The new study found that the more symptoms of depression exhibited by women with metastatic breast cancer, the less intense their immune responses were to seven common bacteria, fungi and yeasts. The researchers also found that patients with more cortisol, an immune-suppressing hormone released at high levels during chronic stress and depression, did not respond to as many of the immune-irritating substances than did women with lower cortisol levels.
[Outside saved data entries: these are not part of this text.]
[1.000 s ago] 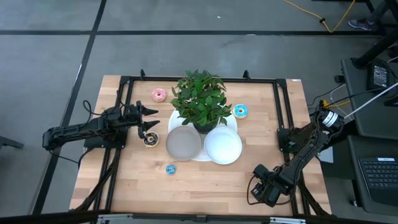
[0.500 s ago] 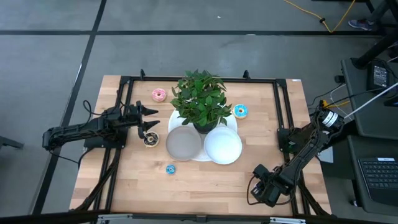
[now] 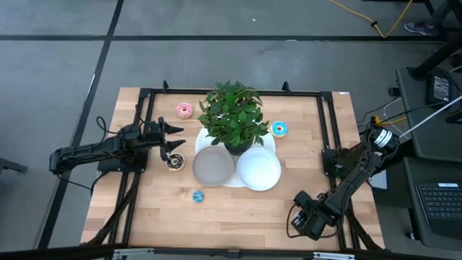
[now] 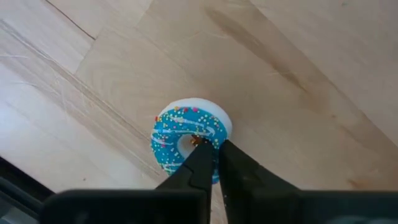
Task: Pick & Place donuts
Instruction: Put the right small light blue donut on the white plate
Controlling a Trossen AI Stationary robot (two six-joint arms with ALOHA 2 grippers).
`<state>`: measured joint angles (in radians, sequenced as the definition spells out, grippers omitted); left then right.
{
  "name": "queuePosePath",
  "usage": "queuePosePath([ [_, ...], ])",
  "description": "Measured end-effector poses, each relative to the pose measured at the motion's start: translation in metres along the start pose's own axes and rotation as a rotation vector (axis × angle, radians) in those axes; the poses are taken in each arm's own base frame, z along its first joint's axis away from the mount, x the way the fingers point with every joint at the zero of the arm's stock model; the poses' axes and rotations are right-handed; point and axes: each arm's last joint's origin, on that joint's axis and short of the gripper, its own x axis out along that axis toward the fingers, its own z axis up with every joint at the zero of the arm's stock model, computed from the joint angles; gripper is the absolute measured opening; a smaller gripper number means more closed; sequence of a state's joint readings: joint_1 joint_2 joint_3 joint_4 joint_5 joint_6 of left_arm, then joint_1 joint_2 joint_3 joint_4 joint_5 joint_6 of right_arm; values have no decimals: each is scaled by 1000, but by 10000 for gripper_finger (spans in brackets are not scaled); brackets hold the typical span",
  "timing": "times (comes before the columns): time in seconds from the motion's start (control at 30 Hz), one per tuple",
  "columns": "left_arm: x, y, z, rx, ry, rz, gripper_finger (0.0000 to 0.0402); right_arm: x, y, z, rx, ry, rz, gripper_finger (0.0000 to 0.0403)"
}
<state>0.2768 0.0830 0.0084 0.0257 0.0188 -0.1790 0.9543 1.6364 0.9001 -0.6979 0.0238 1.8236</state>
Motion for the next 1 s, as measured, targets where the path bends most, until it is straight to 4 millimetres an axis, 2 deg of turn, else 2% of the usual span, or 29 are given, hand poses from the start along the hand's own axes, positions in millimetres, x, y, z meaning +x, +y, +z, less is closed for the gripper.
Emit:
queuePosePath([
  [0.4,0,0,0,0,0,0,260,-23,-2,1,-32,22,88,19],
  [0.6,0,0,0,0,0,0,260,-36,-2,1,-114,56,111,18],
  [1.0,0,0,0,0,0,0,260,-78,13,-3,-324,83,93,16],
])
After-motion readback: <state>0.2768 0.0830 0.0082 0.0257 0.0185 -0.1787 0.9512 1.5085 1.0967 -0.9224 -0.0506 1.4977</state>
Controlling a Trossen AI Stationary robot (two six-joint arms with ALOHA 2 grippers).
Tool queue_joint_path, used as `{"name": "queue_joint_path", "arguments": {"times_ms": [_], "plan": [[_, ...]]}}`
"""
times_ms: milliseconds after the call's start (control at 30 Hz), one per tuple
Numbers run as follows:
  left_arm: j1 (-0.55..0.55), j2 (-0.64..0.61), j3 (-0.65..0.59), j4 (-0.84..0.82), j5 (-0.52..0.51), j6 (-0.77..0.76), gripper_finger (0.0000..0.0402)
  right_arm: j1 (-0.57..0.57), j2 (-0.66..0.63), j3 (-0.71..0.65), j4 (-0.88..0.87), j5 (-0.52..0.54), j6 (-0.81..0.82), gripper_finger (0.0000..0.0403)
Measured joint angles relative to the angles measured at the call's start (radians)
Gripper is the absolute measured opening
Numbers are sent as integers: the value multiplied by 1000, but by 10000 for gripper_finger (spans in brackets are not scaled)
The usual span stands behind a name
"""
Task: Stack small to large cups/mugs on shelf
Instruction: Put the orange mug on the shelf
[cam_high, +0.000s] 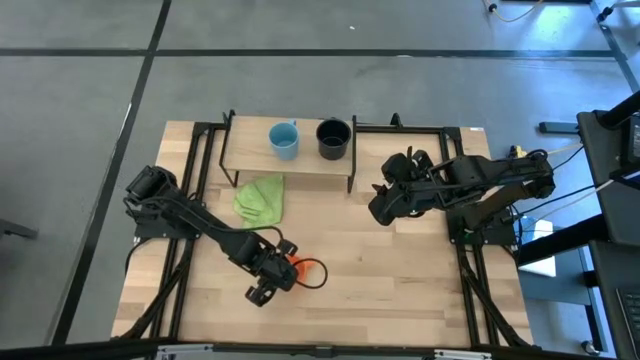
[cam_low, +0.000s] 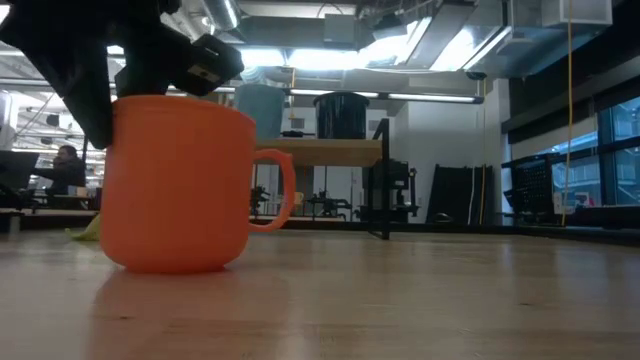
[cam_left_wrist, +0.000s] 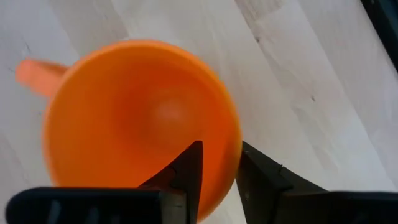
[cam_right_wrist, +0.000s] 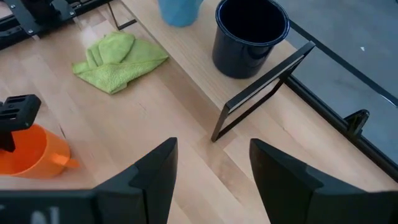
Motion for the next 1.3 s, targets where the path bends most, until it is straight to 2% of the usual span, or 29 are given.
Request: {"name": "queue_joint_path", "arguments": {"times_ms": [133,300,533,700,867,1000,1300], "plan": [[-1,0,0,0,0,-24,61,0,0,0,0,1,-1,202],[-1,0,0,-1,0,-52,11,0,0,0,-1,0,-1,202],[0,0,8,-20,-12,-103,6,0,0,0,0,0,-1,202],[28,-12,109,-201,-32,-124,4,0,0,0,0,0,-1,202],[80,-43,259,-461,-77,-157,3,0,0,0,-1,0,-4,202],[135,-123,291,-584,-145,-216,2,0,0,0,-12,0,-4,202],[326,-466,207,-608,-170,-314,1,46,-24,0,-6,75,-1,202]]}}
“This tells us stress and depression may impair a cancer patient’s body’s ability to fight off infection and potentially to deal with the progression of the disease,” said David Spiegel, MD, the Jack, Lulu and Sam Willson professor and associate chair of psychiatry and behavioral sciences. Spiegel is the senior author of the study, now available online in advance of its print publication in the journal Brain, Behavior and Immunity.

Between 15 and 25 percent of cancer patients experience major depression, marked by feelings of hopelessness, helplessness, worthlessness, fatigue and loss of interest in daily life. Depression may make cancer patients’ prognosis worse: Studies have shown that higher levels of depression correlate with faster tumor growth, and Spiegel and others have found evidence that women with some types of cancer live longer if they participate in support groups designed to reduce emotional problems. Multiple studies have shown that people with depression have higher levels of the hormone cortisol, which acts on the immune system. And earlier studies done by Spiegel and former postdoctoral researcher Sandra Sephton, PhD, found that abnormal patterns of cortisol levels throughout the day predicted early mortality years later in women with metastatic breast cancer. Those studies prompted Spiegel and other researchers to wonder if elevated cortisol caused by depression disrupts the immune system and leaves patients vulnerable to both their tumors and outside infection.

To investigate the link between depression and disease process, Spiegel and his colleagues focused on depressive symptoms, cortisol and cell-mediated immunity in 72 women with metastatic breast cancer. Cell-mediated immunity is the deployment of pathogen-killing immune cells to wounds or infected areas.

First, the women completed questionnaires detailing any depression symptoms, and collected samples of their saliva using cotton swabs four times a day for three days. The researchers analyzed those samples for cortisol levels. They then asked the women to take a test in which harmless fragments of infectious agents like the tetanus bacterium and candida yeast were injected just under the skin of their forearms. Only common agents, or antigens, were used, so most women would have been previously exposed and their immune systems primed to react to the latest invasion with a flood of immune cells. Two days later, researchers measured the sites of the injection for swelling, a sign that the immune cells had responded to the antigens and were present.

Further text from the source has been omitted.